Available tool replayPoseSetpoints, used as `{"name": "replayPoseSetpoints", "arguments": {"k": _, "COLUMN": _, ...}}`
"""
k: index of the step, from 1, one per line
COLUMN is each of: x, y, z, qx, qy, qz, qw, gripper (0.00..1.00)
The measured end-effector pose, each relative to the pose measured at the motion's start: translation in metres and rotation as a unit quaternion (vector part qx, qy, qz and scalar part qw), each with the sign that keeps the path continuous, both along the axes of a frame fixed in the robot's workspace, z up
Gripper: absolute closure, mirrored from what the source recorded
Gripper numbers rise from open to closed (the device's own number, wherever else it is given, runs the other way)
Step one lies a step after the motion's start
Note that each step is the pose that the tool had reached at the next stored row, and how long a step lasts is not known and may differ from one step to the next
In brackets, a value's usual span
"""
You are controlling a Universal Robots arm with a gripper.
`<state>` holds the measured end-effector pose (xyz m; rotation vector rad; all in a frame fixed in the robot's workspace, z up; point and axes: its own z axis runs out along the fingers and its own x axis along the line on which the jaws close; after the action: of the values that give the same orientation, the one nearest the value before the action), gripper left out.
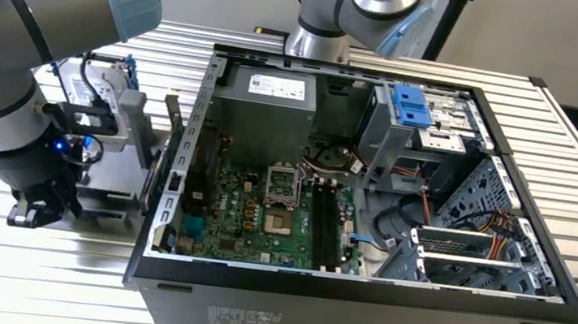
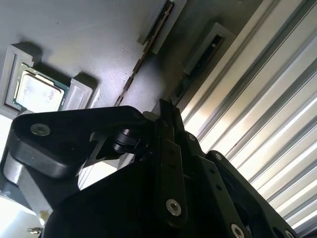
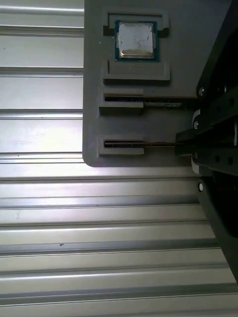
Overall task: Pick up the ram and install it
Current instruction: 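Pick up the ram and move it above insertion slot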
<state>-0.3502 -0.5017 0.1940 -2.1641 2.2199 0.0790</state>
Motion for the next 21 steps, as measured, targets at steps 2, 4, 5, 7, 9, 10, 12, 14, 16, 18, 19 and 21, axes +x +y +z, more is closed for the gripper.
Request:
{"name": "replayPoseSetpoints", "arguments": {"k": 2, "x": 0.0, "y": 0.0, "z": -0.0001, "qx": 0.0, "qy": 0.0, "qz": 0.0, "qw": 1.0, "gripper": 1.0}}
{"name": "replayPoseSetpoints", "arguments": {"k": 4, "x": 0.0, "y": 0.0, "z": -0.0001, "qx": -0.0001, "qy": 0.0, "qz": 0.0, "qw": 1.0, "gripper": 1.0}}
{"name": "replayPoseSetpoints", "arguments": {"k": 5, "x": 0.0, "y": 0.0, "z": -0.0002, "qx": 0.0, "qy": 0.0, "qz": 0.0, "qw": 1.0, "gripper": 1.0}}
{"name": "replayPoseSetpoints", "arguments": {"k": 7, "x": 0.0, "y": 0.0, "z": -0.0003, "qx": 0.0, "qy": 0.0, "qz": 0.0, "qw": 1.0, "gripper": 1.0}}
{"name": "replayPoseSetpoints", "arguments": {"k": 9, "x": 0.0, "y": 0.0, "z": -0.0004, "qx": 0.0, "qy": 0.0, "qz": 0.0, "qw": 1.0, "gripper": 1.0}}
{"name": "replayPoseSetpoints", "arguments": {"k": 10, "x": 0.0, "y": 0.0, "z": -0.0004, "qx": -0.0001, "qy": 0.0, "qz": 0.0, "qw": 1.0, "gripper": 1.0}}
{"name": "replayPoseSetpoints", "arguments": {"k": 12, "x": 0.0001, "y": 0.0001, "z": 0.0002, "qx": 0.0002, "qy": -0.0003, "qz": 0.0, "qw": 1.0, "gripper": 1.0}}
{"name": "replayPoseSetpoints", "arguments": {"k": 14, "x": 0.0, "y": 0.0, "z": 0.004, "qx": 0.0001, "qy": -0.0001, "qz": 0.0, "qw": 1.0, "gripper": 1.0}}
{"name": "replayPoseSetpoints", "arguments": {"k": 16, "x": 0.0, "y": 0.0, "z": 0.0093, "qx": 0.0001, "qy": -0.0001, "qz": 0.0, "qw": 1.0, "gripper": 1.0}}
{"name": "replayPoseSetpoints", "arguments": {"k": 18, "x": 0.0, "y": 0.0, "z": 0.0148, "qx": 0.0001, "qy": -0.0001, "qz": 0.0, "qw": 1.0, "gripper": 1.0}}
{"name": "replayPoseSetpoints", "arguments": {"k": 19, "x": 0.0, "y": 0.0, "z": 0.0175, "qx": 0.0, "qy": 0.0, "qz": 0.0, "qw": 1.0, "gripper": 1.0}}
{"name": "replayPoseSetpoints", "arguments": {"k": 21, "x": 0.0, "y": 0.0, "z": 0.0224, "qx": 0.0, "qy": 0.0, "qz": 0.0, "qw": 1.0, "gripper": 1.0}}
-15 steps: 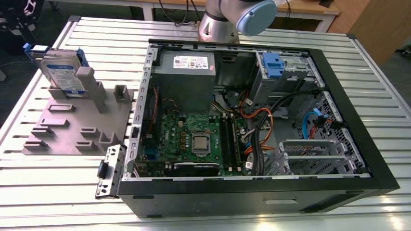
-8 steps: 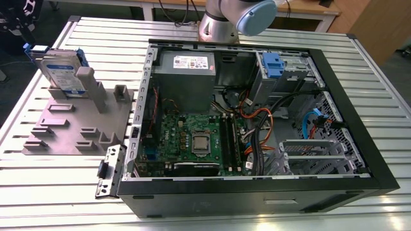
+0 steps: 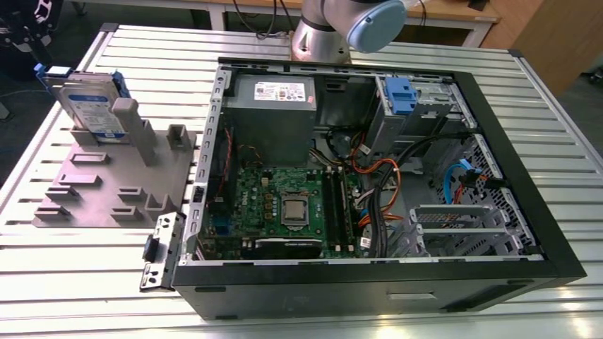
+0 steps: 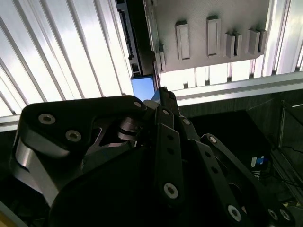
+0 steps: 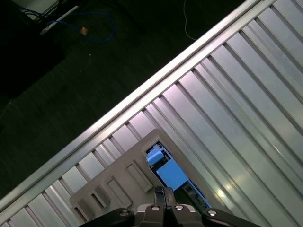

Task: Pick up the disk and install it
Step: 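Pick up the disk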

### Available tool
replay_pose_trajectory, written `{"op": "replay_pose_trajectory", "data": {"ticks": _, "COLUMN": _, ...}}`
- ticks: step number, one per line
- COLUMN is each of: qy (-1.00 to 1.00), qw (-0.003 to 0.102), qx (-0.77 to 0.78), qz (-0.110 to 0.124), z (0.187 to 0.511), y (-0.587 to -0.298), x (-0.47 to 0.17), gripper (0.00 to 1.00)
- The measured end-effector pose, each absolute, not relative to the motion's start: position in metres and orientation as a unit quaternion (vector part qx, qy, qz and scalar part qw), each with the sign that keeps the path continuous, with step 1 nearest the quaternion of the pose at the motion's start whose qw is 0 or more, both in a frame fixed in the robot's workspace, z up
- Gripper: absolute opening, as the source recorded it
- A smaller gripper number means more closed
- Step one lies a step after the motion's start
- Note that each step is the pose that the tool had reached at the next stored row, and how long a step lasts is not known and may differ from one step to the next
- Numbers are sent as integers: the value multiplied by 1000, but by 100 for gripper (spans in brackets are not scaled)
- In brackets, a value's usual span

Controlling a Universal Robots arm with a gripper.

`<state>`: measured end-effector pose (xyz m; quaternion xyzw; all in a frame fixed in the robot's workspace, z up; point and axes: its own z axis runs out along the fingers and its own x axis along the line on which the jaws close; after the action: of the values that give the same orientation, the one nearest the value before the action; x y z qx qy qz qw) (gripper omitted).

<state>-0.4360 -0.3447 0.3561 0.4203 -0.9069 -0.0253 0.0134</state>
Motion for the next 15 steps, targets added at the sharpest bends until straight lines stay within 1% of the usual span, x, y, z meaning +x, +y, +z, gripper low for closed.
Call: {"op": "replay_pose_trajectory", "data": {"ticks": 15, "qy": -886, "qw": 15, "qx": 463, "qz": -25, "z": 356, "y": -345, "x": -436, "gripper": 11}}
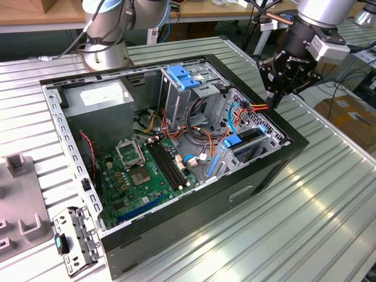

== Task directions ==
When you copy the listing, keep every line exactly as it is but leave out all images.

== Result ==
Available tool replayPoseSetpoints, used as `{"name": "replayPoseSetpoints", "arguments": {"k": _, "COLUMN": _, ...}}`
"""
k: index of the step, from 1, one per line
COLUMN is each of: x, y, z, qx, qy, qz, qw, gripper (0.00..1.00)
The measured end-effector pose, each relative to the pose measured at the motion's start: translation in metres and rotation as a unit quaternion (vector part qx, qy, qz and scalar part qw), each with the sign that keeps the path continuous, both along the axes of a frame fixed in the robot's workspace, z up
Gripper: absolute closure, mirrored from what the source recorded
Gripper numbers rise from open to closed (the device's own number, wherever else it is given, runs the other way)
Step one lies a step after the motion's start
Note that each step is the pose that the tool had reached at the next stored row, and how long a step lasts is not known and may differ from one step to the next
In brackets, a value's usual span
"""
You are controlling a Universal Robots arm with a gripper.
`<state>` holds the measured end-effector pose (xyz m; rotation vector rad; all in a frame fixed in the robot's workspace, z up; point and axes: its own z axis runs out along the fingers and its own x axis along the line on which the jaws close; after the action: of the values that give the same orientation, the one nearest the value before the action), gripper left out.
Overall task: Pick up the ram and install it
Current instruction: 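Pick up the ram and move it above insertion slot
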<state>-0.3502 -0.5017 0.1940 -2.1641 2.2199 0.0790</state>
Motion for the next 21 steps, as measured, targets at steps 2, 4, 5, 7, 9, 10, 12, 14, 16, 18, 19 and 21, axes +x +y +z, more is closed for the gripper.
Request:
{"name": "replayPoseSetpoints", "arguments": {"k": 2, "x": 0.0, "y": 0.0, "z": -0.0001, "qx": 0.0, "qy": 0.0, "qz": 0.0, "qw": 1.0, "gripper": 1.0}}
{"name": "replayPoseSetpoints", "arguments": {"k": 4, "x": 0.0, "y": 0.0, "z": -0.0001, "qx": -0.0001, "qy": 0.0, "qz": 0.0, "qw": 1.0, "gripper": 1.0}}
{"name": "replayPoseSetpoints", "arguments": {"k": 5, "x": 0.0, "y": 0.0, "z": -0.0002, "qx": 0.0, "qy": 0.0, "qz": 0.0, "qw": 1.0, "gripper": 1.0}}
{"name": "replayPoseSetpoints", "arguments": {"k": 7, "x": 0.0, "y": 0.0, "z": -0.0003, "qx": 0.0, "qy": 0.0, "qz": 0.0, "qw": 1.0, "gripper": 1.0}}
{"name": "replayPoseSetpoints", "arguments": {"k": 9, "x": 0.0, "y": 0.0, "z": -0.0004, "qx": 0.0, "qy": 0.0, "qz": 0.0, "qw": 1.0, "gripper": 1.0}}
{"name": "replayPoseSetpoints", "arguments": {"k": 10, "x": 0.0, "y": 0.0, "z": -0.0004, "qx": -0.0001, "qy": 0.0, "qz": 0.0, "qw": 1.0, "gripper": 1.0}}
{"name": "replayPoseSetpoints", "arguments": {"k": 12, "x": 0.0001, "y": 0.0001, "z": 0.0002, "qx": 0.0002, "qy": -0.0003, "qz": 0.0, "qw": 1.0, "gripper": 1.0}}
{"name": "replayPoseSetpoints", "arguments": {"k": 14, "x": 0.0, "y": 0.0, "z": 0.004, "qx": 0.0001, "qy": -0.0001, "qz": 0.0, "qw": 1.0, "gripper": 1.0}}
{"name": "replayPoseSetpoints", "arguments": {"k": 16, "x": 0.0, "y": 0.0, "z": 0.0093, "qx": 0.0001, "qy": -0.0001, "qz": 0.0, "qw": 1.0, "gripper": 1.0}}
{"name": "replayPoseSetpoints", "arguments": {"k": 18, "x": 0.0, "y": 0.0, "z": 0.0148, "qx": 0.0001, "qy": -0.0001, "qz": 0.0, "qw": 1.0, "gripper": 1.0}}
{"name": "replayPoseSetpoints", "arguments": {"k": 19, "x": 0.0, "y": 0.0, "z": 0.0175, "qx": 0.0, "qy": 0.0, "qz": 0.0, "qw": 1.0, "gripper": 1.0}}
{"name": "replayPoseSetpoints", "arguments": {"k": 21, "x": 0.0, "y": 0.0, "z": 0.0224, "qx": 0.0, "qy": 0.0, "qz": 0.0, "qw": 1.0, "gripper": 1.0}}
-15 steps: 
-8 steps: 
+0 steps: 
+0 steps: 
+0 steps: 

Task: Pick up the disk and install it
Step: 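Pick up the disk
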
### Available tool
replay_pose_trajectory, written `{"op": "replay_pose_trajectory", "data": {"ticks": _, "COLUMN": _, ...}}`
- ticks: step number, one per line
- COLUMN is each of: qy (-1.00 to 1.00), qw (-0.003 to 0.102), qx (-0.77 to 0.78), qz (-0.110 to 0.124), z (0.187 to 0.511), y (-0.587 to -0.298), x (-0.47 to 0.17), gripper (0.00 to 1.00)
- The measured end-effector pose, each absolute, not relative to the motion's start: position in metres and orientation as a unit quaternion (vector part qx, qy, qz and scalar part qw), each with the sign that keeps the path continuous, with step 1 nearest the quaternion of the pose at the motion's start whose qw is 0 or more, both in a frame fixed in the robot's workspace, z up
- Gripper: absolute opening, as the source recorded it
- A smaller gripper number means more closed
- Step one lies a step after the motion's start
- Note that each step is the pose that the tool had reached at the next stored row, and how long a step lasts is not known and may differ from one step to the next
- Numbers are sent as integers: the value multiplied by 1000, but by 100 for gripper (spans in brackets are not scaled)
- In brackets, a value's usual span

Controlling a Universal Robots arm with a gripper.

`<state>`: measured end-effector pose (xyz m; quaternion xyzw; all in a frame fixed in the robot's workspace, z up; point and axes: its own z axis runs out along the fingers and its own x axis along the line on which the jaws close; after the action: of the values that give the same orientation, the one nearest the value before the action; x y z qx qy qz qw) (gripper omitted).

<state>-0.4360 -0.3447 0.3561 0.4203 -0.9069 -0.0253 0.0134</state>
Motion for the next 15 steps, targets added at the sharpest bends until straight lines stay within 1% of the usual span, x, y, z meaning +x, +y, +z, gripper low for closed.
Call: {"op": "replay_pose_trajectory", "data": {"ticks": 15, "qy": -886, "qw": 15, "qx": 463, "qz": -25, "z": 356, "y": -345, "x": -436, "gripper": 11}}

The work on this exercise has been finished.